How TED Impacted My Stress Levels
As I look back on the 3 years of being in the active phase of thyroid eye disease (TED), I realize that it had not only impacted my eyes but it also added a gripping level of stress in everything I did - from waking up in the morning to going to bed at night.
It was stressful knowing that everything I did required me to take my eyes into consideration.
At the beginning of my thyroid eye disease journey
During the very beginning stage of TED, I no longer simply woke up in the mornings and opened my eyes. They felt like they were permanently closed and pain would shoot through them as I tried to open them. Instinctively, I had to use my fingers to very slowly open them. This way I could control the pain.
This was the initial layer of stress that came with this disease. It was as if my eyes greeted me in the morning with, "No matter what you do today, we are here to make it difficult."
This caused me to hop on the doctor merry-go-round. Without exaggerating, I saw 10 different doctors, and many of them repeatedly, as my symptoms worsened. I received so many unhelpful diagnoses such as; "you must have allergies," "You are getting older, as we age, our eyes get drier," "there is nothing wrong with your eyes, it is your makeup," and even, "I have no idea what is going on with your eyes!"
I was told all of this as I stared back at them with my swollen, bloodshot and distorted eyes. I am sure there was a look of desperation on my face too. I was working around so many doctor appointments, only to realize that many doctors seemed to imply that I was attention seeking! That was stressful!
Then there was one doctor who looked at the droop in my left eye and left side of my face and suspected that I may have had a mild stroke. Waiting for the all clear sign from my MRI was stressful!
Eventually, after a 2 year search and well into the active stage of TED, I was diagnosed.
I soon learned that a diagnosis did not mean relief from the symptoms. I had to live with the demise of my eyes until they went into the inactive phase.

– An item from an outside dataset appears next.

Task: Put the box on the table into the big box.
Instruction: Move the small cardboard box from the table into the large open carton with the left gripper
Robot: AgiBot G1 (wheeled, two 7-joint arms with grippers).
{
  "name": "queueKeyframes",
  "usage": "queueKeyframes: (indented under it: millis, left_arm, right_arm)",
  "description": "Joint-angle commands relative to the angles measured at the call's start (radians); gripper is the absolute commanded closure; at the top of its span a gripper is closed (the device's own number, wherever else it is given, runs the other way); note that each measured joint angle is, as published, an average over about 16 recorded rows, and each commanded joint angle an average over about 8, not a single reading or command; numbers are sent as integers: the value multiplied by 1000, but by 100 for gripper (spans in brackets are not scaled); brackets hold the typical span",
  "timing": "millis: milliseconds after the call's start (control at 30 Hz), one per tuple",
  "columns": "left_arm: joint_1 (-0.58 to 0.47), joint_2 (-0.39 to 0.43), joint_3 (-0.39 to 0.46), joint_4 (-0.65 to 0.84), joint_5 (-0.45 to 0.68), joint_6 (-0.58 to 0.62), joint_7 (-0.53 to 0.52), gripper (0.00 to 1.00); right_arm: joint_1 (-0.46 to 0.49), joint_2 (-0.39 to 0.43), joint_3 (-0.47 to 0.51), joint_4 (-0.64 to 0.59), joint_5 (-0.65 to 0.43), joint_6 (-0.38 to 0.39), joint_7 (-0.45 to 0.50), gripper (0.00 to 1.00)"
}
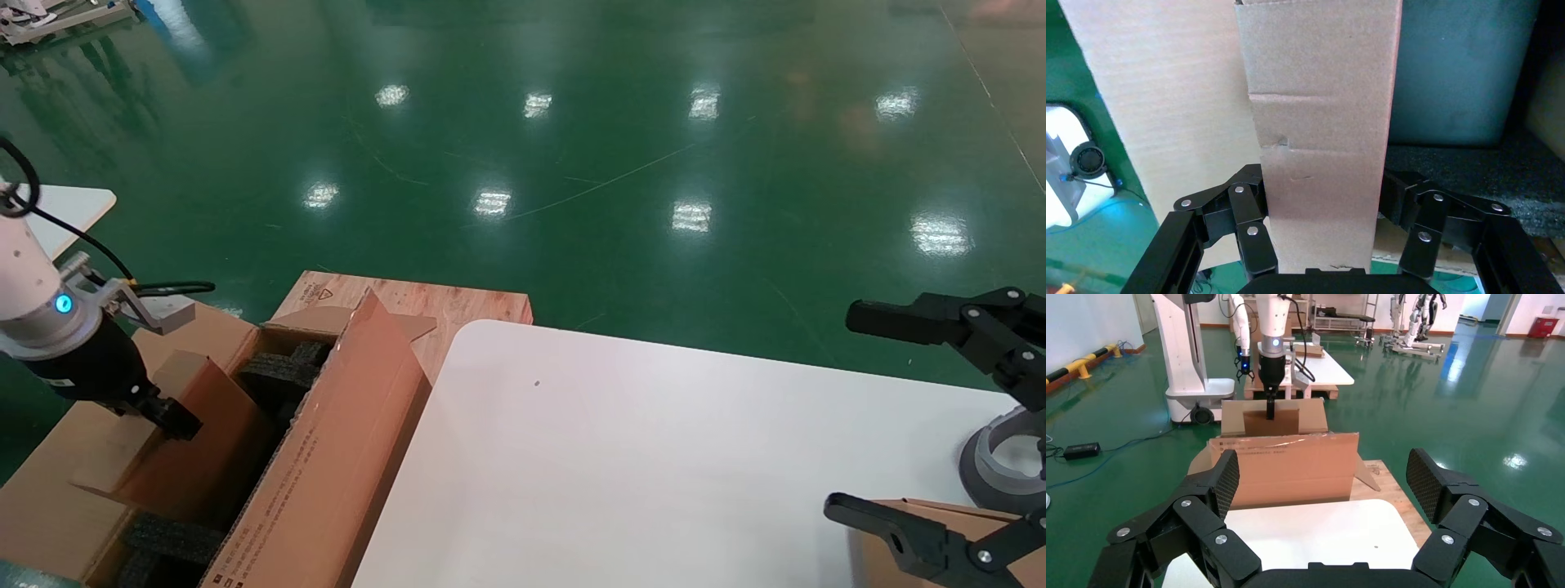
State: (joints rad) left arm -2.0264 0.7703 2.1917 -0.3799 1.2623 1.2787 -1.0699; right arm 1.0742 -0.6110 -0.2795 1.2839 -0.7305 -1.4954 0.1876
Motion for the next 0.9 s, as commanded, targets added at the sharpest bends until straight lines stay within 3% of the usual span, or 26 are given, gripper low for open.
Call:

For me that was another year.
This continued to add another layer of stress to my daily life.
The impact of TED on my daily stress
Simply looking at my distorted face in the mirror triggered a deluge of negative thoughts...UGH! "How weird I look...I look like a monster!" I resolved not to look in the mirror but then there were those accidental glimpses. And so the stress would follow me through my days.
Every plan I had for the day had to be well thought out. If I was going to the grocery store I had to assess if my vision was stable enough. If I was struggling with double vision that day, I had to accept that I could not drive. The discipline to be honest about such a drastic life change was stressful.
Other decisions I made seemed to only add to the stress I felt. I wanted to keep up with family and friends so I tried not to cancel functions. Yet sometimes it felt like it would have been easier to cancel, especially when my eyes were bulging and my eyelids were retracted.
That wide eyed stare is not only a scary look but it is also extremely uncomfortable. To ease the angst others felt by looking at me, I would assure them that I was not staring at them and give them a quick understanding of TED. By addressing that issue, I felt we could converse more comfortably.
But as brave as I tried to be and as much as we smiled and laughed and enjoyed ourselves, I still felt the physical and emotional discomfort and pain. The stress went everywhere with me like a toxic friend. As we know, during the active phase of TED, our eye symptoms continually change.
At one point the eye bulge and retracted eyelid was far worse in the left eye making it ultra sensitive to light, air, and visually focussing on anything. I chose to soothe it with a special eye ointment and then keep an eye patch over it. Just trying to figure out what worked for me to get through the days was stressful.
Of course life goes on and normal things happen like finding myself having company over for dinner. Looking at everyone around the table with one patched eye and the other unpatched, bulging eye, took a lot of focus. I tried to ignore the stress it was causing me.
The thing about thyroid eye disease is it runs its damaging course no matter what is going on in your life. The demise of your eyes is right out in front and if you want to live your life normally, it takes a lot of energy and determination. For me, the 3 year battle took a toll. Knowing that you have to fight this battle for as long as it takes is stressful.
Reaching the inactive phase: Recognizing how far I have come
I celebrated once in the inactive phase. The stress I felt going through the eye surgeries to repair the damage left in the path of this disease, was offset by the renewed hope I felt for normal looking eyes.
I am beyond all that now and it has recently occurred to me that my days are no longer all about my eyes. I do not have to consider them with every move I make. It is only now as I take a deep breath that I can truly admit how challenging this disease has been and I give myself credit for living beyond the stress.